Voice as the Vanguard: Embracing AI’s Audio Ascendancy

Brian Chen, the tech reporter at The New York Times, today presented a compelling case for the unparalleled influence of voice in AI-driven interfaces. His article points out the pivotal shift towards voice technology and emphasizes how AI is thriving in this medium and revolutionizing our interactions with the digital world.

I tend to agree, not simply because I feel Chen is correct, but because of many personal observations and involvements as both an early adopter and promoter of technology that has shaped our lives today.

To help set the stage, in 2005, I worked with SightSpeed to help propel video calling and conferencing and also with GrandCentral to extoll the virtues of always being reachable with one number for life. Even earlier, it was Webley, the first voice assistant that really worked, and before all that, being at the forefront of sports marketing from age 14 until my mid-30s. I coined the term “the Workcation” in 2015. In 2005, the Nokia Blogger Relations program signaled a dramatic shift in brand communications and was the archetype and seminal version of what is called influencer relations today, but we did it without paying graft, bribes, or payola. And, of course, my blog, VoIPWatch, has been around since 2004. This list of experiences and early adoptive behavior just goes on and on.

So, given that what I see is that we’re now again in an era where technology will continually redefine the boundaries of communication, voice is starting to stand out as a potent and profoundly human medium.

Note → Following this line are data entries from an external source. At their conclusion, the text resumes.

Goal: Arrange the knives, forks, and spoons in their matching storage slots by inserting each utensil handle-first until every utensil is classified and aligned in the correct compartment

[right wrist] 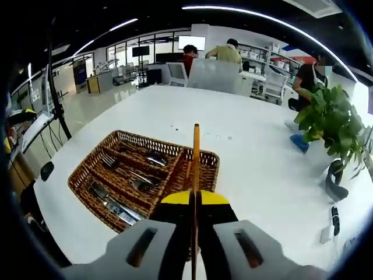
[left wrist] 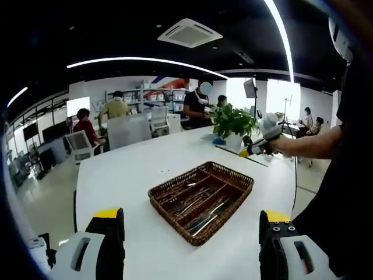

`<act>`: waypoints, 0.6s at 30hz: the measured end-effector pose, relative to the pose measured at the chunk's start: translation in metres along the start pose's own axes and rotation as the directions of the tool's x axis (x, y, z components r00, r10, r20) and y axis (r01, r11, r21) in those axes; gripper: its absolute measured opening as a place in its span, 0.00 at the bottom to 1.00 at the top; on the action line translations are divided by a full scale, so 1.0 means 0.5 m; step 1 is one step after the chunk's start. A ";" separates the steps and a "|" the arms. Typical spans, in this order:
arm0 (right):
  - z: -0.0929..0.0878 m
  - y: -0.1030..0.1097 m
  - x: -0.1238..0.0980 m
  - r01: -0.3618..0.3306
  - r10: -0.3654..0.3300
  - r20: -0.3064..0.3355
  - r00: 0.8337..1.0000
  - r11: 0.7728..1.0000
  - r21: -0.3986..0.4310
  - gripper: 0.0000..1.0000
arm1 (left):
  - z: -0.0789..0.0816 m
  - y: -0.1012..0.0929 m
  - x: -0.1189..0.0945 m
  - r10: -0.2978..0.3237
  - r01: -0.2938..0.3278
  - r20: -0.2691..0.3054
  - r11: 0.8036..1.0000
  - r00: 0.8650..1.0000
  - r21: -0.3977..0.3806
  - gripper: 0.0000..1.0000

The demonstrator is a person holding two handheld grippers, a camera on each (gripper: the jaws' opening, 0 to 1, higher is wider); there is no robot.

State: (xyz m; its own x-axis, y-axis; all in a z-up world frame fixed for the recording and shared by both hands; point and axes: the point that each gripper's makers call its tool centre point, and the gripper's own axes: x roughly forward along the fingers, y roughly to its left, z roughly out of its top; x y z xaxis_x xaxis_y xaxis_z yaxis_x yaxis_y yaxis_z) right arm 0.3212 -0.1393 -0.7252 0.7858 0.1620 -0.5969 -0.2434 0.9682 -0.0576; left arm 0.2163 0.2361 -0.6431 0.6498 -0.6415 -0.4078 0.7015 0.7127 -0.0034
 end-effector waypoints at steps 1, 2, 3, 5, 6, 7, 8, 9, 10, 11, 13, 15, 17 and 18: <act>0.002 -0.001 0.002 0.001 -0.001 0.003 1.000 1.000 0.003 0.00 | 0.000 -0.001 0.000 0.000 0.000 -0.001 1.000 1.000 0.000 1.00; 0.004 -0.002 0.004 0.004 -0.004 0.004 1.000 1.000 0.006 0.00 | -0.001 -0.001 0.000 0.000 0.000 0.000 1.000 1.000 0.000 1.00; 0.005 -0.003 0.007 0.006 -0.006 0.003 1.000 1.000 0.008 0.00 | 0.000 -0.002 -0.002 0.001 -0.001 0.000 1.000 1.000 0.000 1.00; 0.009 -0.002 0.009 0.005 -0.005 0.006 1.000 1.000 0.014 0.00 | 0.000 -0.002 -0.004 0.002 -0.002 0.000 1.000 1.000 -0.002 1.00; 0.011 -0.002 0.011 0.006 -0.006 0.006 1.000 1.000 0.015 0.00 | -0.001 -0.001 -0.004 0.003 -0.003 -0.001 1.000 1.000 -0.001 1.00; 0.012 -0.001 0.013 0.007 -0.007 0.006 1.000 1.000 0.015 0.00 | -0.001 -0.001 -0.005 0.004 -0.004 -0.001 1.000 1.000 -0.001 1.00; 0.014 -0.001 0.015 0.006 -0.006 0.008 1.000 1.000 0.016 0.00 | -0.001 -0.001 -0.006 0.004 -0.004 0.000 1.000 1.000 -0.002 1.00; 0.016 0.000 0.019 0.007 -0.007 0.009 1.000 1.000 0.017 0.00 | -0.002 0.001 -0.007 0.005 -0.005 0.001 1.000 1.000 -0.004 1.00; 0.019 0.001 0.021 0.007 -0.007 0.010 1.000 1.000 0.017 0.00 | -0.003 0.002 -0.007 0.006 -0.006 0.001 1.000 1.000 -0.004 1.00; 0.020 0.001 0.024 0.007 -0.007 0.011 1.000 1.000 0.021 0.00 | -0.003 0.001 -0.007 0.006 -0.006 0.002 1.000 1.000 -0.004 1.00; 0.024 0.001 0.030 0.009 -0.009 0.012 1.000 1.000 0.023 0.00 | -0.005 0.001 -0.008 0.005 -0.005 0.002 1.000 1.000 -0.007 1.00; 0.030 0.000 0.038 0.012 -0.013 0.015 1.000 1.000 0.028 0.00 | -0.008 0.003 -0.009 0.005 -0.005 0.002 1.000 1.000 -0.008 1.00; 0.038 -0.004 0.048 0.015 -0.015 0.019 1.000 0.999 0.033 0.00 | -0.011 0.004 -0.012 0.006 -0.006 0.003 1.000 1.000 -0.011 1.00; 0.041 -0.004 0.051 0.015 -0.016 0.021 1.000 0.999 0.035 0.00 | -0.012 0.004 -0.013 0.006 -0.006 0.003 1.000 1.000 -0.012 1.00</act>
State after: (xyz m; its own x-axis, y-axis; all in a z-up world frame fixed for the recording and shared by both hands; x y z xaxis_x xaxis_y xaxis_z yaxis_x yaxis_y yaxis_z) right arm 0.3535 -0.1333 -0.7238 0.8012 0.1502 -0.5792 -0.2111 0.9767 -0.0388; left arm 0.2120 0.2434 -0.6460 0.6546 -0.6383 -0.4052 0.6943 0.7196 -0.0119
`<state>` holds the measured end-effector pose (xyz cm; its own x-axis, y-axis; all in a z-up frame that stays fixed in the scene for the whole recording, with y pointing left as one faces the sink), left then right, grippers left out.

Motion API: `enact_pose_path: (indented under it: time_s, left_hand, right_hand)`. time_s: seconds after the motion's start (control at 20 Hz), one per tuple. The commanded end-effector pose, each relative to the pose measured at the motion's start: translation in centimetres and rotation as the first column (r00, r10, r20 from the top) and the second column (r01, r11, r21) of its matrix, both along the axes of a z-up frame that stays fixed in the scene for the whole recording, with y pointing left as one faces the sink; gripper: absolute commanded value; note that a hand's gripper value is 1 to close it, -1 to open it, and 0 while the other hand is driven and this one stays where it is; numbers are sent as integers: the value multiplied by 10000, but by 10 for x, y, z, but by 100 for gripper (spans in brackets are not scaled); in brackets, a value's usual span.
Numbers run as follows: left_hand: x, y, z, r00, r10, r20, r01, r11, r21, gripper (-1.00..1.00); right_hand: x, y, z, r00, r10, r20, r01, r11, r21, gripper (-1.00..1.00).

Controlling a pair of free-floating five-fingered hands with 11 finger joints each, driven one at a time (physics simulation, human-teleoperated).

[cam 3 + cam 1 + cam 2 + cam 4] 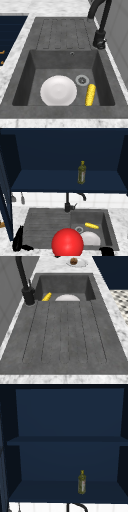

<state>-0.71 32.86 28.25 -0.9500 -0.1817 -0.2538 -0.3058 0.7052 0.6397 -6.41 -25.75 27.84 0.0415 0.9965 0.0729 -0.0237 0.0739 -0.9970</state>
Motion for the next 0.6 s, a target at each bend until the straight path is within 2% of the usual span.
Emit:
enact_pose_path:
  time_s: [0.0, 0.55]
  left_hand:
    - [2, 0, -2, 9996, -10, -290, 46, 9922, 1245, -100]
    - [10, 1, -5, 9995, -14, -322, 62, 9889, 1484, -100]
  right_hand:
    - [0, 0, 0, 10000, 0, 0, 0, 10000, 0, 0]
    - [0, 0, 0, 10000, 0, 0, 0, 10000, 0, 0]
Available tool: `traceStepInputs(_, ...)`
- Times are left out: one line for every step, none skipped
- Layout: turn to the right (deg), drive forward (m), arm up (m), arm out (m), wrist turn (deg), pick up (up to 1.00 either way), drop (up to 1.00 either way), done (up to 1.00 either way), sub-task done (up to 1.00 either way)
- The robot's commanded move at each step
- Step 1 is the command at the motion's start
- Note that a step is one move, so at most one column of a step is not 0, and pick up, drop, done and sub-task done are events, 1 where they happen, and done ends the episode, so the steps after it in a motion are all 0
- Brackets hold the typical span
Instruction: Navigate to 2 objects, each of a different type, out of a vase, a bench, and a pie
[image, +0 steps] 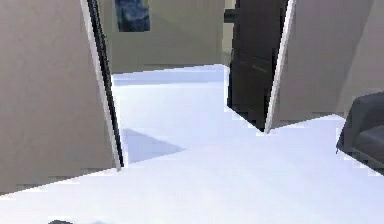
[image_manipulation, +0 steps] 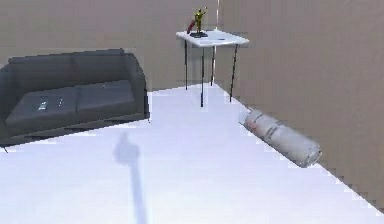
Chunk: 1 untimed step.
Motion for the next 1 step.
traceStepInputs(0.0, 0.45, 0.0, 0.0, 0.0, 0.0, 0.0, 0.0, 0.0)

Since last Friday, I’ve been using the Rabbit 1.0, a $199 first-wave “AI Companion.”  Is it perfect? Hell no.

Does it harken back memories of my first computer, an Osborne 1? Yes. But more so, much like when my first Apple MacIntosh arrived, and I started to use it, I saw a change in how I would work in the future. But it was in 1992 when my first of two Apple Newtons gave me the visceral reaction that the world had just changed. That’s how I feel about the Rabbit 1.0

Is the Rabbit 1.0 perfect, or so advanced that it’s game-changing? Yes and No. Back when I used the Newton, I found myself relying on it constantly when I was away from my home office to “stay connected,” and remember, technology wasn’t as advanced as it is today. The Rabbit is giving me that same vibe.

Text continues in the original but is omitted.